And please excuse my naivety regarding convergence diagnostics for bridge sampling. I see that such warnings would be non-trivial to construct, still I think it would be nice to have it (even if this is wishful thinking; you understand that better).
Still I think the situtation is not ideal. Perhaps, I could add an option to brms::bayes_factor that allows to automatically compute the marginal likelihood multiple times and reports a vector of bayes factors so that variability in the latter is immediately visible.
As I said before. The problem is that, even if the bridge sampler has converged with perfect accuracy, this is conditional on one specific set of posterior samples. A fully adequate assessment of convergence requires at least two independent sets of posterior samples. And this is outside of the scope of our package. So we will think about this to see if we can add something, but this will be only a bad solution. My advice: Any paper that reports Bayesian model selection based on marginal likelihoods needs to have calculated the Bayes factor or posterior model probabilities based on at least two independent sets of posterior distributions (best solution is to look at all possible combinations across the different estimates and models).
As another perhaps naive question: Could we combine multiple estimates of the marginal_likelihood (computed using repetitions) somehow to get a better estimate (maybe you covered this somewhere already)?
Hmm, if the estimate is unstable, this indicates too few posterior samples.
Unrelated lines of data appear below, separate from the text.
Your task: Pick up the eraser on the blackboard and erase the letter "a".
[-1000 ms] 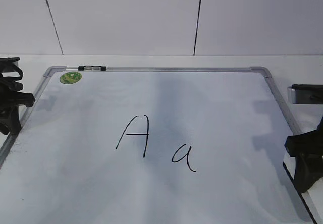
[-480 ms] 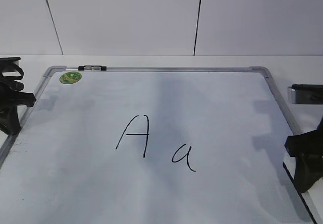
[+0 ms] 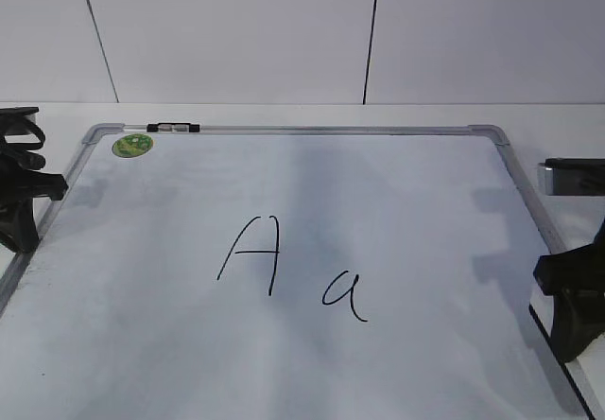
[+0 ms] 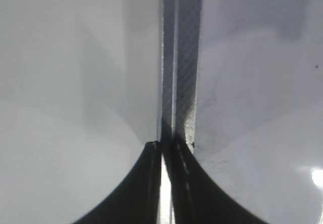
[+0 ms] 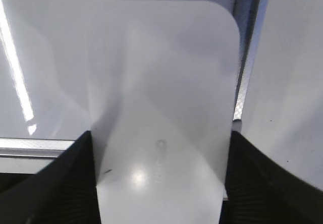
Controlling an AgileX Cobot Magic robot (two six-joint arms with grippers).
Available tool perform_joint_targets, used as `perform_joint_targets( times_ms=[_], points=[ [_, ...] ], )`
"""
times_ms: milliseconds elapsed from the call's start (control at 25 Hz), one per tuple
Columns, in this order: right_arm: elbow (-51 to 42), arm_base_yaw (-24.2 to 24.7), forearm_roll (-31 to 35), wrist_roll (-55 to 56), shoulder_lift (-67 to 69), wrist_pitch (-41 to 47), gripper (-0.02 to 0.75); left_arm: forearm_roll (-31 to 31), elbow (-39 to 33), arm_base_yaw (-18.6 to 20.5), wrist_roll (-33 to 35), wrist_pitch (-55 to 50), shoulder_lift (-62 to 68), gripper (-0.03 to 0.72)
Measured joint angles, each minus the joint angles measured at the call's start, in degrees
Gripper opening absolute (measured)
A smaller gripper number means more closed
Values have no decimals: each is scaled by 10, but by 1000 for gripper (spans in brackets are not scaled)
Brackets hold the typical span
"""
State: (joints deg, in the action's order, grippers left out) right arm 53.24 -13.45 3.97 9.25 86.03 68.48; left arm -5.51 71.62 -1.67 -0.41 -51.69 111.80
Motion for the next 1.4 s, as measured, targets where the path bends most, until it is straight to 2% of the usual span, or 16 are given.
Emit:
perform_joint_targets(
  times_ms=[400, 800, 1080, 1400],
  points=[
    [77, -7, -12, -3, 14, 7, 556, 0, 0, 0, 0, 0, 0, 29],
    [195, -112, -66, -3, 120, 9, 556, 0, 0, 0, 0, 0, 0, 29],
    [277, -147, -68, -3, 187, 10, 556, 0, 0, 0, 0, 0, 0, 29],
    [320, -185, -66, -13, 248, 10, 556, 0, 0, 0, 0, 0, 0, 29]
  ],
)
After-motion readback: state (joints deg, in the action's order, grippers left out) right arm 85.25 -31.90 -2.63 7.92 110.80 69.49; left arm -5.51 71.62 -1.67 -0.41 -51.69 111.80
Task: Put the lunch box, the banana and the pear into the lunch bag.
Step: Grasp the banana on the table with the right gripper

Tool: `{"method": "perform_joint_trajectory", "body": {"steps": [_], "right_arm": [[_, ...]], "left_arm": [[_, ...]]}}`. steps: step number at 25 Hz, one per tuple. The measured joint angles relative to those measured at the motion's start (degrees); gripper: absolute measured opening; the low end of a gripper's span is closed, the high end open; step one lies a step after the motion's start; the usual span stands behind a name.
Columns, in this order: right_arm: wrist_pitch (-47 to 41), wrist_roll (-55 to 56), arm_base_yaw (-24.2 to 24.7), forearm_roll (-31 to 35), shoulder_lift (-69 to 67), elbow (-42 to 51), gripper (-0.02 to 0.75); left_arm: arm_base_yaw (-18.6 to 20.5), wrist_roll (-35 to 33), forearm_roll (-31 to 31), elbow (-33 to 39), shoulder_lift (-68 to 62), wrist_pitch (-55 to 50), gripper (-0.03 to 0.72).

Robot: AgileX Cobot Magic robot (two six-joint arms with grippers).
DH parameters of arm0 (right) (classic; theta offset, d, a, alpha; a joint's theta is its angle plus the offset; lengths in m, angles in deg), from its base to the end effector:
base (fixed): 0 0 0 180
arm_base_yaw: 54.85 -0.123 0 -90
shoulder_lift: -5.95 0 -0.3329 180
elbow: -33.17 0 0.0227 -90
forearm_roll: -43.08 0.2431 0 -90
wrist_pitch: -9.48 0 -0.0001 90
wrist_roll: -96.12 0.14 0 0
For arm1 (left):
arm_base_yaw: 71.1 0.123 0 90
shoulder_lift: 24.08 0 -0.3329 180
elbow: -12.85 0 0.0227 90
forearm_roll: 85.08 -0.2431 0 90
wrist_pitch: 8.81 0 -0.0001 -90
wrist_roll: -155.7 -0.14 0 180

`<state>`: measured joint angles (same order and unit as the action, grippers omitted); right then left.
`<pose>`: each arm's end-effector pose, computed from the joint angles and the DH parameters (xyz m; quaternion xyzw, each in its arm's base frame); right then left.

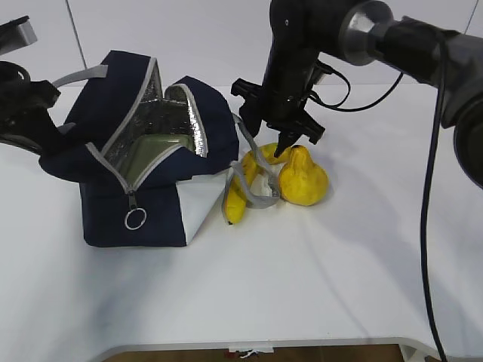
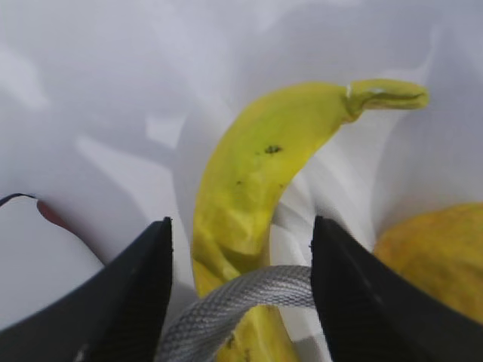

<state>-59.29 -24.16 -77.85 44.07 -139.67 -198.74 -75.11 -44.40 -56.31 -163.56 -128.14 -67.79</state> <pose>0.5154 0.2212 0.1844 0.3131 0.9374 0.1070 0.1087 0.3513 -0.0825 0.2717 0.1008 0.9622 -0.2084 0.1433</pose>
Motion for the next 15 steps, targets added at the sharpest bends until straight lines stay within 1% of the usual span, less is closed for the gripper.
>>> {"method": "perform_joint_trajectory", "body": {"steps": [15], "right_arm": [[2.6, 1.7, 0.0, 0.2, -2.2, -0.1, 0.468]], "left_arm": [[0.0, 0.0, 0.0, 0.0, 0.0, 0.1, -0.007]]}}
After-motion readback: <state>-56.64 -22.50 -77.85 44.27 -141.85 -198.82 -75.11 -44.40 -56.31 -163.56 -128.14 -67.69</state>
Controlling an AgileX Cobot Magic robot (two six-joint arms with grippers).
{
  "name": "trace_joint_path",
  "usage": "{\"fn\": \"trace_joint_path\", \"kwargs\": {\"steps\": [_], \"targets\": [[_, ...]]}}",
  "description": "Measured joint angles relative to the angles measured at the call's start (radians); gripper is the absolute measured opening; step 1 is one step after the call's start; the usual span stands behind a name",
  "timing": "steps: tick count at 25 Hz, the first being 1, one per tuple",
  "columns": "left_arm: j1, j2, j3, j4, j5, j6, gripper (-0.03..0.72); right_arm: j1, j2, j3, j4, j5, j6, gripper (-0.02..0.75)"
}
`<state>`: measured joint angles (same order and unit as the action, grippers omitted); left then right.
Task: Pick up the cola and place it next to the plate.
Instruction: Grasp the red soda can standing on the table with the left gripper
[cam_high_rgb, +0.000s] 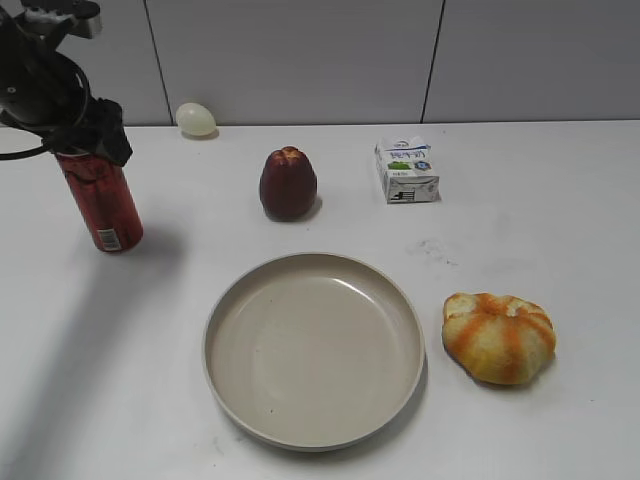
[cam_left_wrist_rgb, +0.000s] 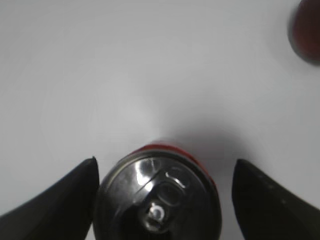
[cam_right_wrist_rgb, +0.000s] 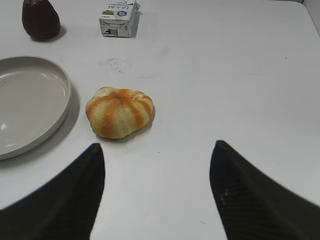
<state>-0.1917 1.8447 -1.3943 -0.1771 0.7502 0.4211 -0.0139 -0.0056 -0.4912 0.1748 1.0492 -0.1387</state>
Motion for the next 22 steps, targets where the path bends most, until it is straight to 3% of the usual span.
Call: {"fn": "trace_joint_path", "kwargs": {"steps": [5, 10, 22], "targets": [[0.000, 0.010, 0.000, 0.000, -0.011, 0.000, 0.615, 0.000, 0.000, 0.000, 0.000, 0.000, 0.000, 0.532], [0.000, 0.010, 0.000, 0.000, 0.020, 0.000, 0.526, 0.000, 0.000, 0.000, 0.000, 0.000, 0.000, 0.532], [0.000, -0.165, 0.001, -0.003, 0.167, -0.046, 0.526, 0.000, 0.000, 0.000, 0.000, 0.000, 0.000, 0.532]]}}
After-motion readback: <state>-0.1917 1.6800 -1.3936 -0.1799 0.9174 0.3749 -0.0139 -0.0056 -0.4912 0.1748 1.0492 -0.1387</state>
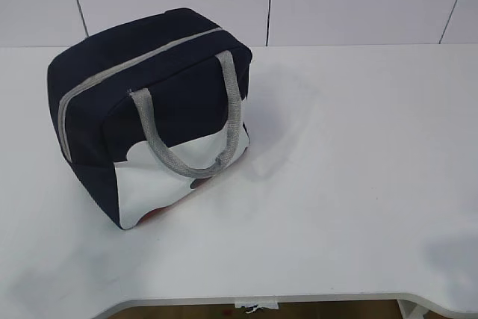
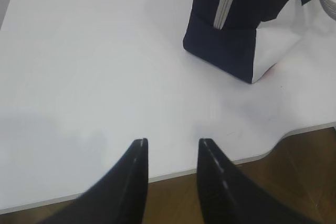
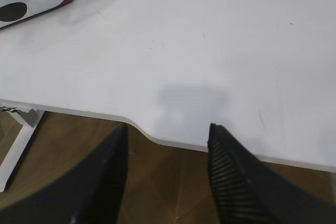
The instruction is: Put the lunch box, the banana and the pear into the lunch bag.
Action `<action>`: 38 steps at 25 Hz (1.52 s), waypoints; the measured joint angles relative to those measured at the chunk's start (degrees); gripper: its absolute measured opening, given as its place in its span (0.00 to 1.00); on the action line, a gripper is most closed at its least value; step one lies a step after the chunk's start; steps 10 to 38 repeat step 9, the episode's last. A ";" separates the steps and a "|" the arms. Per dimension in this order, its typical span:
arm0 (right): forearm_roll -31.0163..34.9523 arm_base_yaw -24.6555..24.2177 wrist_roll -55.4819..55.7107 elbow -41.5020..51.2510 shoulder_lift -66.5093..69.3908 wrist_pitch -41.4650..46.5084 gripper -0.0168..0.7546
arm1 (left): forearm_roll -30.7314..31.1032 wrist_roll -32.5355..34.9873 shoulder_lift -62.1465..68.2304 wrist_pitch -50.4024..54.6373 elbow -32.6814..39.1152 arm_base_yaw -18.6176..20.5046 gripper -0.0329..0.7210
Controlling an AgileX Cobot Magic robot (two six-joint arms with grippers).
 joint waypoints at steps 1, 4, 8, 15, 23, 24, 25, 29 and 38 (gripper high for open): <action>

I do not know of any theoretical results, but simply averaging or something like this in my experience does not guaranteed to converge on the true value. Unfortunately, more samples from the posterior distribution are necessary in this case.
I know that all these suggestions really make the calculation of Bayes factors using bridge sampling quite expensive in terms of time and computational resources. Unfortunately, it is a inherently difficult problem due to the two levels of uncertainty. The solution appears to require quite a lot of samples. But at least there is a solution.